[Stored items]
*** Block opens ***

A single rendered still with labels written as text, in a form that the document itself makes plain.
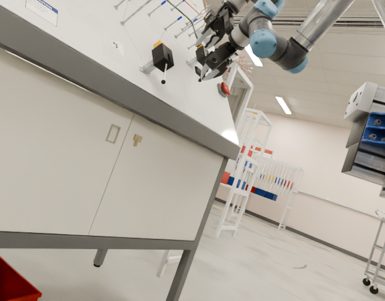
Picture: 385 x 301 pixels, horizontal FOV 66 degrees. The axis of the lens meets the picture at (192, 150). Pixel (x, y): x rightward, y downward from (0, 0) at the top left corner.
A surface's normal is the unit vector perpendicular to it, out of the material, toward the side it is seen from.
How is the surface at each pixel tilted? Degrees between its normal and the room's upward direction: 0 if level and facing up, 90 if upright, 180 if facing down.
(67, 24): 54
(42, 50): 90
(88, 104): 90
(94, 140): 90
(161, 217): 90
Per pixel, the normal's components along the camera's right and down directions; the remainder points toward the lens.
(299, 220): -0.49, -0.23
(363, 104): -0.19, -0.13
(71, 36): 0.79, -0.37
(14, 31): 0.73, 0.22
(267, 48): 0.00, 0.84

*** Block closes ***
*** Block opens ***

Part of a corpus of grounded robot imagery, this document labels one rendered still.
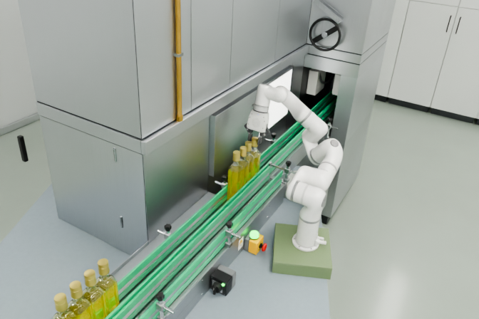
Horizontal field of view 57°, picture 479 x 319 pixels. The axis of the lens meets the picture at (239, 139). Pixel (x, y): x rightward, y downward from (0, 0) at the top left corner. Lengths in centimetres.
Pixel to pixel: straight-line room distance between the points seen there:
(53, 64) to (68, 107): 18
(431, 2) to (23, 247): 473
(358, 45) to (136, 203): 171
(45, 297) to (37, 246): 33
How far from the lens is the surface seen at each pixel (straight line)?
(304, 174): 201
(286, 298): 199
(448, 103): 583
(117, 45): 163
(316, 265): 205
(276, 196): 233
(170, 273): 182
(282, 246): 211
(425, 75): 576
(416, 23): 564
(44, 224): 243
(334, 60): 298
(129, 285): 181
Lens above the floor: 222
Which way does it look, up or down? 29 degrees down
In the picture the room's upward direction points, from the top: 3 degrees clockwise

*** Block closes ***

Every line from the one with "A single rendered" through the one with "A surface's normal" is to be reproduced exactly as written above, and the pictures are to be dropped.

A single rendered still with labels written as text, in a form that the document itself makes plain.
Picture: 385 x 301 pixels, horizontal FOV 66 degrees. The axis of the lens meets the picture at (192, 150). Pixel (x, y): x rightward, y downward from (0, 0) at the top left corner.
A surface's normal is the unit vector perpendicular to it, out of the material, toward the side it is seen from.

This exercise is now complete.